Miel inmortal y fresas impostoras: los secretos más sorprendentes de tu cocina

Abre tu alacena y prepárate para cuestionar todo lo que creías saber sobre tu despensa básica.

Si te asomas a tu cocina, es muy probable que tengas dos de los elementos más fascinantes de la naturaleza sin siquiera saberlo. Empecemos por la miel: este endulzante natural es prácticamente eterno.

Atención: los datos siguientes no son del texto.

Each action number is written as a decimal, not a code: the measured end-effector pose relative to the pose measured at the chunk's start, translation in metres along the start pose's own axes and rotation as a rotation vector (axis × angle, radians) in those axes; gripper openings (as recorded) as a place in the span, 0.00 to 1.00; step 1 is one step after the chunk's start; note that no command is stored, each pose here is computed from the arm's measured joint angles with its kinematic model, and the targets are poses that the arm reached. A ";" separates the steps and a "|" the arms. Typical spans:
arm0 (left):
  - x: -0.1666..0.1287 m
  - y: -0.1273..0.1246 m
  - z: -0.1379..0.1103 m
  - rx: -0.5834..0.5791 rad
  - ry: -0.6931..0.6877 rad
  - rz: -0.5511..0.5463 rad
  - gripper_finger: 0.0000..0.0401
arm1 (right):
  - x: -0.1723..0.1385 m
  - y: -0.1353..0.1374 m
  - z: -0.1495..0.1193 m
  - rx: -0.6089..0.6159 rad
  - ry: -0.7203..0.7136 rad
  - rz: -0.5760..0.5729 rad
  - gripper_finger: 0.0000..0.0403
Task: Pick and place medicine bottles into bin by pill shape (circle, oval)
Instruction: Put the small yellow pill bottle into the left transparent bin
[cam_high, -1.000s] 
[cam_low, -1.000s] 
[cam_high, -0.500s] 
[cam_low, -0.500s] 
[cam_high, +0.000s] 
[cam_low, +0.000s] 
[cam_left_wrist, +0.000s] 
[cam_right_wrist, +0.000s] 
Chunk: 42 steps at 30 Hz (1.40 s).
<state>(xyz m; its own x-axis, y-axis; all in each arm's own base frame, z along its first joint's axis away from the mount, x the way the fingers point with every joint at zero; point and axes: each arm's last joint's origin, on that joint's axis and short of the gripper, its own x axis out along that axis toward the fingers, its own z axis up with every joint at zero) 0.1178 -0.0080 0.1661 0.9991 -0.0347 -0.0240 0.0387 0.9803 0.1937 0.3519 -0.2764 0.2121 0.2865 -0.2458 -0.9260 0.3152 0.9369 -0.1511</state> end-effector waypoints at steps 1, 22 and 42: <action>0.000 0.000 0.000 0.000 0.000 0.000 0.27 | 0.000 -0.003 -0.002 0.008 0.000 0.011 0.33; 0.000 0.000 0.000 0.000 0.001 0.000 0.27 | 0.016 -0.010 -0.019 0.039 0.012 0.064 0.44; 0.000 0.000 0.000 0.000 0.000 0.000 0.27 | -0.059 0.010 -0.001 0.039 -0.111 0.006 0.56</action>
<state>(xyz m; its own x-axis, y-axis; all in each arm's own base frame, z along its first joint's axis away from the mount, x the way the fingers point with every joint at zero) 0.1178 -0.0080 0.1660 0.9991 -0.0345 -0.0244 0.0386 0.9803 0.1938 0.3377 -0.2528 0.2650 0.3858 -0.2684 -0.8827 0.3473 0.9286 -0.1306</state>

Diversos arqueólogos han descubierto vasijas con miel en tumbas del antiguo Egipto con más de 3,000 años de antigüedad que conservan un estado impecable y siguen siendo totalmente comestibles. Este superpoder se debe a su bajísima humedad, su acidez natural y las enzimas bactericidas que aportan las abejas.

Por otro lado, la fresa nos ha engañado a todos. En términos botánicos, no califica como una fruta o baya real, sino como un falso fruto (un receptáculo floral engrosado).

Y el giro de trama definitivo: esos pequeños puntos que tiene en la piel no son simples semillas, sino los verdaderos frutos individuales, conocidos como aquenios, y cada uno guarda su propia semilla en el interior. La próxima vez que prepares tu desayuno, recuerda que estás comiendo auténtica magia científica.